Studi Kasus: Anggota DPR yang Terjerat Korupsi
Setiap kali ada anggota DPR yang terjerat kasus korupsi, kekecewaan publik mencapai puncaknya. Ironisnya, mereka yang seharusnya menjadi garda terdepan dalam pemberantasan korupsi, justru terlibat dalam praktik tercela. Kasus-kasus ini, tak peduli siapa pelakunya, secara kolektif merusak citra seluruh institusi dan memperkuat persepsi bahwa DPR adalah sarang kepentingan pribadi atau kelompok.
Studi Kasus: Tingkat Kehadiran dan Kedisiplinan
Selain korupsi, masalah yang tampak sepele namun krusial adalah tingkat kehadiran dan kedisiplinan anggota DPR dalam rapat-rapat penting. Foto-foto kursi kosong saat sidang paripurna atau rapat dengar pendapat, menjadi simbol kuat absennya tanggung jawab. Publik merasa bahwa gaji dan fasilitas besar yang diterima tidak sebanding dengan dedikasi dan komitmen dalam menjalankan tugas.
5. Jarak antara Wakil Rakyat dan Aspirasi Rakyat
Pada akhirnya, semua kritik ini mengerucut pada satu titik: perasaan bahwa ada jarak yang menganga antara "wakil rakyat" dan "rakyat" yang diwakilinya. DPR seringkali dinilai kurang responsif terhadap isu-isu yang benar-benar dirasakan dan dibutuhkan oleh masyarakat luas.
Studi Kasus: Minimnya Penyerapan Aspirasi di Lapangan
Meskipun ada agenda reses untuk menyerap aspirasi, namun publik seringkali merasa bahwa proses ini bersifat formalitas. Banyak masyarakat yang merasa sulit untuk menyuarakan keluh kesah atau usulan mereka secara efektif kepada wakilnya. Komunikasi yang terkesan satu arah, dari atas ke bawah, alih-alih dialog dua arah yang konstruktif, memperparah perasaan terasing ini.
Dampak Jangka Panjang: Erosi Kepercayaan dan Apatisme Politik
Berbagai kasus dan kritik di atas memiliki dampak jangka panjang yang serius: erosi kepercayaan publik terhadap institusi demokrasi. Ketika rakyat mulai apatis, sinis, atau bahkan tidak lagi percaya pada kemampuan DPR untuk mewakili dan memperjuangkan hak-hak mereka, fondasi demokrasi menjadi goyah.

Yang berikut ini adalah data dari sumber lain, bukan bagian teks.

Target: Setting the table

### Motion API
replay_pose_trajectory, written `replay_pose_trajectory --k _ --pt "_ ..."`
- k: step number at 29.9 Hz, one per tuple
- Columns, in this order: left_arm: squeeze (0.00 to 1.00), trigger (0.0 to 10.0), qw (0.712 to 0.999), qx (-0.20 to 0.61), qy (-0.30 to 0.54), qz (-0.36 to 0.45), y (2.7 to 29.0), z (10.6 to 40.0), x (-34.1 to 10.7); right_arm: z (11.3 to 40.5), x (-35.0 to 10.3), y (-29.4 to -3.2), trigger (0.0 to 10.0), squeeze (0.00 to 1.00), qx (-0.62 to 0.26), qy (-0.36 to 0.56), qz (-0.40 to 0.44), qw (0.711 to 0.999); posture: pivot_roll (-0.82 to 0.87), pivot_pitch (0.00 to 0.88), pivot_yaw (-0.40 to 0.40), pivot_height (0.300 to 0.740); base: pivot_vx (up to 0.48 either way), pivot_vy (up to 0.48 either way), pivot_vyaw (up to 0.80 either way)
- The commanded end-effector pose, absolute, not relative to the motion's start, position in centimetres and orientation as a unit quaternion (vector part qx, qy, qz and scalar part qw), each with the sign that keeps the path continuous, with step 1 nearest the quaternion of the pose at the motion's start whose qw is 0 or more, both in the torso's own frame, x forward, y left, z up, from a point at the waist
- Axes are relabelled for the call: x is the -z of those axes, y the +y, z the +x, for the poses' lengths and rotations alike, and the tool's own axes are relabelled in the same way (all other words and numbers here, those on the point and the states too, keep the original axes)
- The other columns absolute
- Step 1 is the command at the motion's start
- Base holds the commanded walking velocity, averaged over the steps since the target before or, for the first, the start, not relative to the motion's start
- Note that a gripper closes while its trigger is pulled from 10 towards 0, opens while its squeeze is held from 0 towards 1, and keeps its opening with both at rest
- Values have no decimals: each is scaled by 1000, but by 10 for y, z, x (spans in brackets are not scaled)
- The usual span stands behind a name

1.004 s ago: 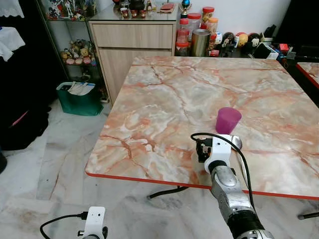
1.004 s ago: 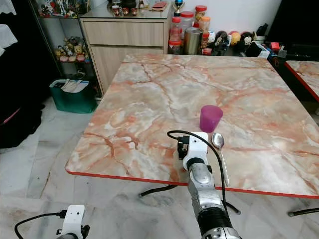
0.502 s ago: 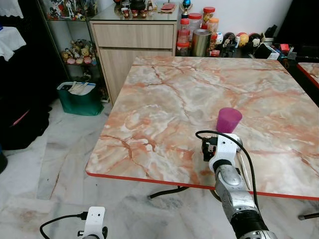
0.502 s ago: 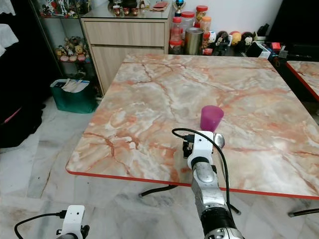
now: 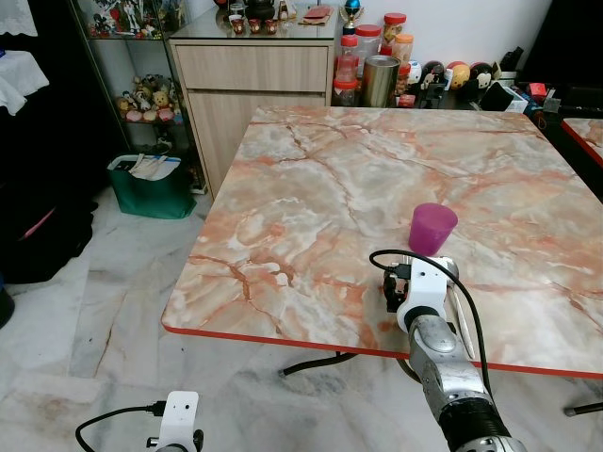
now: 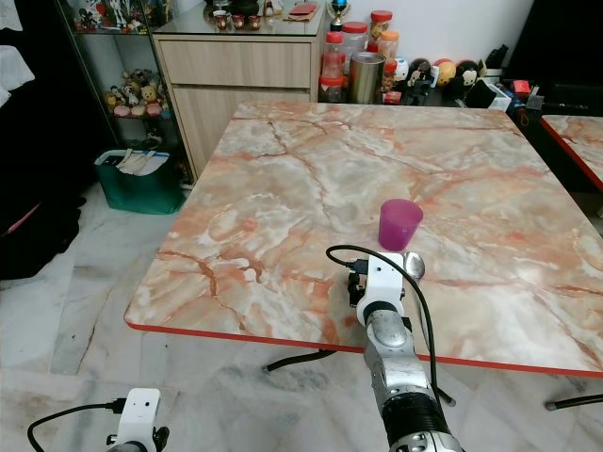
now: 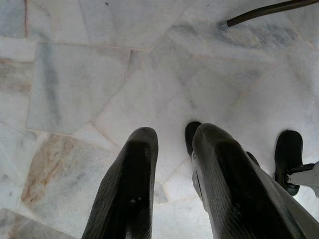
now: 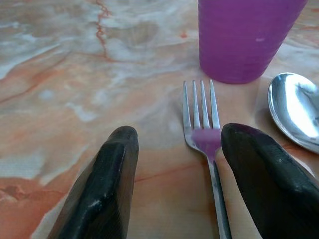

Partisipasi politik bisa menurun, dan ruang bagi kebijakan-kebijakan yang tidak pro-rakyat bisa semakin terbuka lebar.
Harapan dan Jalan ke Depan
Meskipun dihadapkan pada segudang kritik, DPR sebagai institusi tetaplah krusial. Harapan untuk perbaikan selalu ada. Peningkatan transparansi dalam setiap proses legislasi dan pengawasan, penguatan kode etik dan penegakan hukum bagi anggota yang melanggar, serta membuka ruang partisipasi publik yang lebih luas dan bermakna, adalah langkah-langkah konkret yang bisa ditempuh.
Pada akhirnya, DPR bukan hanya sekumpulan individu, melainkan representasi kolektif dari kedaulatan rakyat. Membangun kembali kepercayaan publik adalah investasi jangka panjang untuk kesehatan demokrasi Indonesia. Ini membutuhkan komitmen kuat dari para anggota DPR sendiri untuk kembali ke esensi tugas mereka: melayani, mewakili, dan memperjuangkan kepentingan rakyat di atas segalanya. Hanya dengan begitu, DPR bisa kembali menjadi pilar harapan, bukan sekadar sumber kekecewaan.